Was sollten Sie tun, wenn Sie bereits ein Abmahnschreiben erhalten haben?
- Ignorieren Sie das Abmahnschreiben nicht, da durchaus empfindlichere Verfolgungsmöglichkeiten (z. B. auch ein Einschreiten der Datenschutzaufsichtsbehörde bei einer entsprechenden Beschwerde) oder die gerichtliche Eskalation denkbar sind.
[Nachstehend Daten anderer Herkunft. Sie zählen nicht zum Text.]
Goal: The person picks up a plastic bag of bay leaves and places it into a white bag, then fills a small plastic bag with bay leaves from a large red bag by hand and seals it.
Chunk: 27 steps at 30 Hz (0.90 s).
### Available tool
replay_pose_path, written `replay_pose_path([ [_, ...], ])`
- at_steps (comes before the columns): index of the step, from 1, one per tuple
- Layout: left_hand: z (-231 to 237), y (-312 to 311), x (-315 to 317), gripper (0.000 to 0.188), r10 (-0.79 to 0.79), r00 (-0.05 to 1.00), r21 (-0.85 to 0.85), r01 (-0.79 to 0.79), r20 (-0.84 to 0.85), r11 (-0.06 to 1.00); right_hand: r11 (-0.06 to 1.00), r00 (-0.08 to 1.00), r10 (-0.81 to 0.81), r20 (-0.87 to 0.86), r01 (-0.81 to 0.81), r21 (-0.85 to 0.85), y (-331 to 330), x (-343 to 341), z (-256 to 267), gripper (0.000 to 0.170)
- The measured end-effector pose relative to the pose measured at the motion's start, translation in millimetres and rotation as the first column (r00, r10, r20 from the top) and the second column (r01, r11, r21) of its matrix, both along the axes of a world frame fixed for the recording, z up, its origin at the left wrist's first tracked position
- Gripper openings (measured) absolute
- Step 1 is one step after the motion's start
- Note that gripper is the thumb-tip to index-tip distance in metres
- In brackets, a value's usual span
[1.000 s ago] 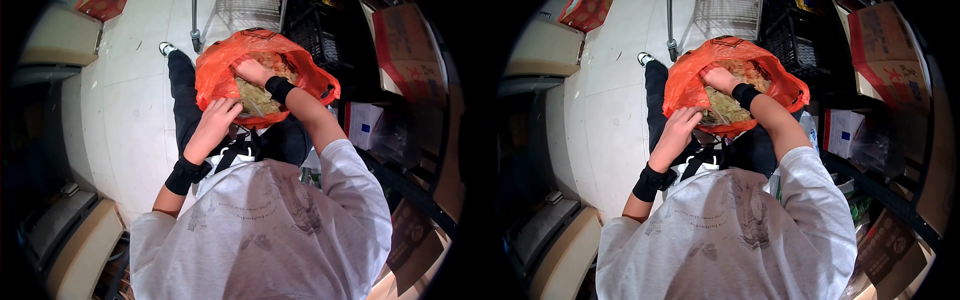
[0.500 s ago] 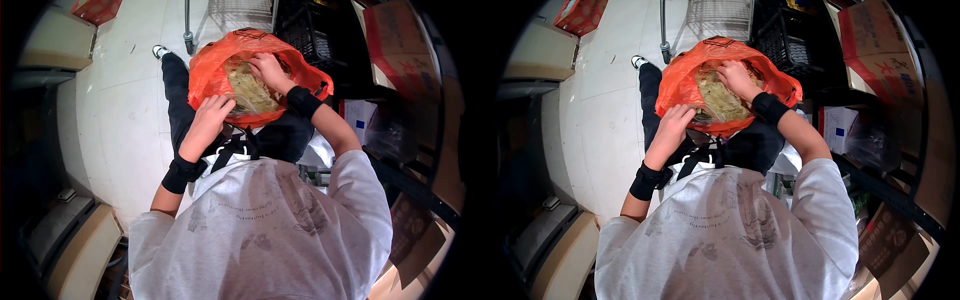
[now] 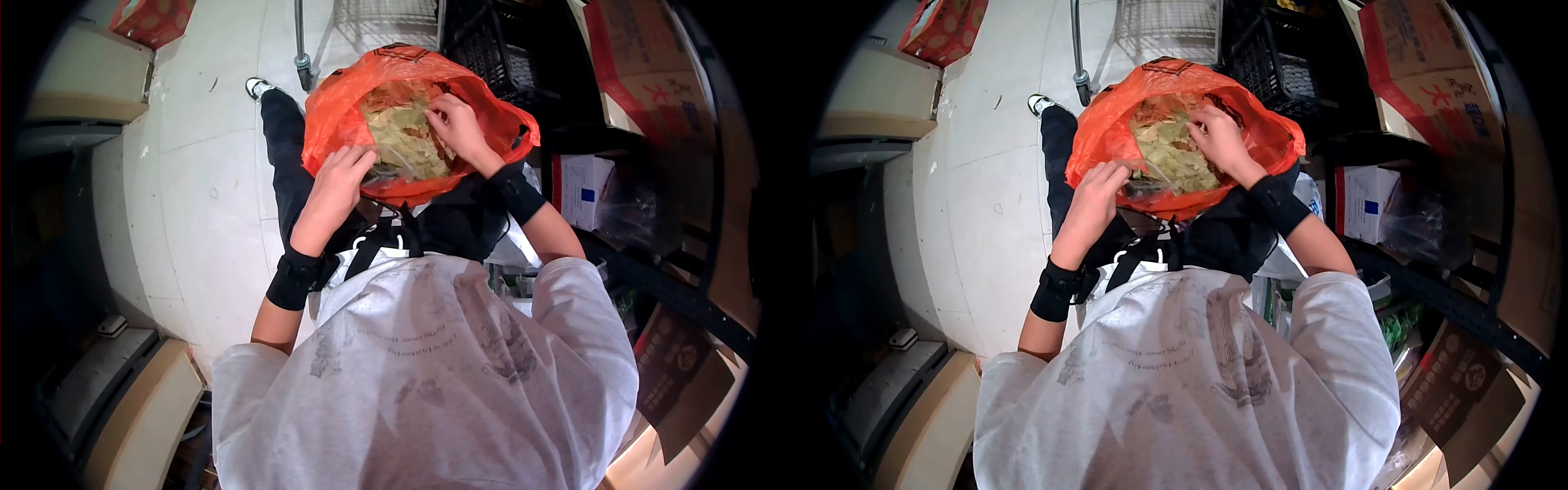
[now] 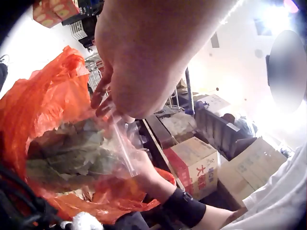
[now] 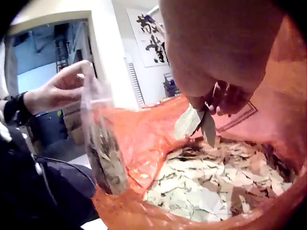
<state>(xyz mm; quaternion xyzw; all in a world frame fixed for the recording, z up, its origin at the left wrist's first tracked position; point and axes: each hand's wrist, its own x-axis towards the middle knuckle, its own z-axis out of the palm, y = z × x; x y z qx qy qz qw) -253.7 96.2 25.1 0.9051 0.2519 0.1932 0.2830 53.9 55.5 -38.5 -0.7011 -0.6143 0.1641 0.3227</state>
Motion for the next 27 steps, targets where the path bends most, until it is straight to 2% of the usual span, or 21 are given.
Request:
replay_pose_path([
  [4, -6, -1, 0, 0.041, 0.02, 0.999, -0.01, -0.02, 0.026, 1.0, 0.992, 0.996, -0.062, -0.06, 0.068, 0.109, -26, -35, 77, 0.015],
  [6, -3, 1, 1, 0.041, 0.009, 1.0, -0.022, -0.008, 0.024, 1.0, 0.985, 0.971, -0.127, -0.205, 0.148, 0.093, -44, -56, 103, 0.015],
  [7, -1, 2, 2, 0.042, 0.003, 1.0, -0.031, -0.002, 0.02, 1.0, 0.977, 0.921, -0.169, -0.352, 0.204, 0.065, -50, -67, 103, 0.018],
  [11, 2, 1, 4, 0.042, -0.01, 1.0, -0.026, 0.011, 0.028, 1.0, 0.96, 0.799, -0.242, -0.551, 0.28, -0.014, -64, -100, 97, 0.018],
  [12, 3, 1, 4, 0.041, -0.016, 1.0, -0.032, 0.016, 0.024, 0.999, 0.959, 0.798, -0.244, -0.55, 0.283, -0.015, -65, -104, 90, 0.018],
  [14, 3, 1, 3, 0.041, -0.018, 1.0, -0.039, 0.019, 0.02, 0.999, 0.942, 0.723, -0.231, -0.651, 0.334, 0.037, -64, -112, 78, 0.017],
  [16, 1, 1, 3, 0.04, -0.021, 0.998, -0.019, 0.022, 0.055, 1.0, 0.94, 0.738, -0.233, -0.633, 0.337, 0.047, -64, -114, 70, 0.016],
  [17, 0, 0, 2, 0.04, -0.018, 0.998, -0.02, 0.019, 0.056, 1.0, 0.946, 0.796, -0.2, -0.571, 0.309, 0.1, -65, -114, 68, 0.015],
  [18, 0, 0, 3, 0.033, -0.008, 0.996, -0.021, 0.009, 0.087, 1.0, 0.949, 0.848, -0.167, -0.503, 0.276, 0.15, -65, -114, 68, 0.015],
  [19, 0, 0, 3, 0.027, 0.003, 0.993, -0.021, -0.001, 0.117, 1.0, 0.95, 0.849, -0.164, -0.503, 0.273, 0.152, -65, -112, 67, 0.015],
  [21, 0, 0, 3, 0.027, 0.013, 0.992, -0.027, -0.01, 0.122, 1.0, 0.971, 0.928, -0.106, -0.357, 0.175, 0.166, -67, -105, 68, 0.012],
  [22, 0, 0, 3, 0.027, 0.018, 0.992, -0.033, -0.014, 0.126, 0.999, 0.971, 0.929, -0.104, -0.356, 0.172, 0.166, -68, -101, 67, 0.012],
  [24, 0, 0, 3, 0.028, 0.019, 0.991, -0.049, -0.013, 0.13, 0.999, 0.972, 0.986, -0.007, -0.168, 0.046, 0.23, -67, -94, 65, 0.01],
  [25, 0, 0, 3, 0.03, 0.017, 0.991, -0.064, -0.009, 0.134, 0.998, 0.972, 0.986, -0.007, -0.167, 0.046, 0.23, -66, -91, 65, 0.01],
  [27, 2, -1, 3, 0.031, 0.012, 0.993, -0.061, -0.004, 0.121, 0.998, 0.96, 0.993, 0.116, -0.038, -0.102, 0.26, -63, -88, 69, 0.01],
])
- Ob tatsächlich ein Schadensersatzanspruch besteht und pauschal ohne Nachweis einer Beeinträchtigung und eines Schadens geltend gemacht werden kann, ist höchstrichterlich noch nicht geklärt; entsprechende Rechtsfragen sind derzeit beim EuGH zur Klärung anhängig. Die Abmahnkanzleien berufen sich auf eine bisher in diesem Kontext ergangene Entscheidung des LG München I, die aber nur eine von mehreren vertretbaren Rechtsauffassungen wiedergibt.
- Insofern erscheint es aus unserer Sicht je nach Einzelfall durchaus vertretbar, mit entsprechender juristischer Argumentation Ansprüche zurückzuweisen und keine Zahlung zu leisten. Man muss sich allerdings bewusst sein, dass man sich damit dem Risiko weiterer rechtlicher, ggf. sogar gerichtlicher Schritte, und damit der Gefahr weiterer Aufwände und Kosten aussetzt.
- Sofern Sie die Angelegenheit „kostengünstig“ erledigen wollen, sollten Sie Zahlungen auf die Abmahnung nicht ohne Vorbehalt leisten. Eine Zahlung sollte zumindest ausdrücklich ohne Anerkennung einer Rechtspflicht und ohne Präjudiz erfolgen. Zudem sollten Sie sicherstellen, dass die abmahnende Kanzlei bestätigt, dass mit Zahlung eines Vergleichsbetrages alle Ansprüche abgegolten und erledigt sind. Zu prüfen wäre das Abmahnschreiben zudem dahingehend, ob ggf. weitergehende Ansprüche (z. B. auf Unterlassung oder Auskunft) gegen Sie geltend gemacht oder ausdrücklich vorbehalten werden, die von einer Zahlung ggf. unberührt bleiben.
- Sofern die Abgabe einer Unterlassungserklärung von Ihnen gefordert wird, sollten Sie beachten, dass Sie, falls Sie eine solche Erklärung abgeben, künftig sicherstellen müssen, keine weiteren Verstöße mehr zu begehen, ansonsten droht eine (verglichen mit den üblicherweise in Abmahnungen geforderten Zahlungen ggf. ungleich empfindlichere) Vertragsstrafe.
Letztlich sind bei allen Handlungsvarianten die Risiken des weiteren Vorgehens abzuwägen. Dabei kommt es maßgeblich auch auf die Umstände Ihres Einzelfalles an.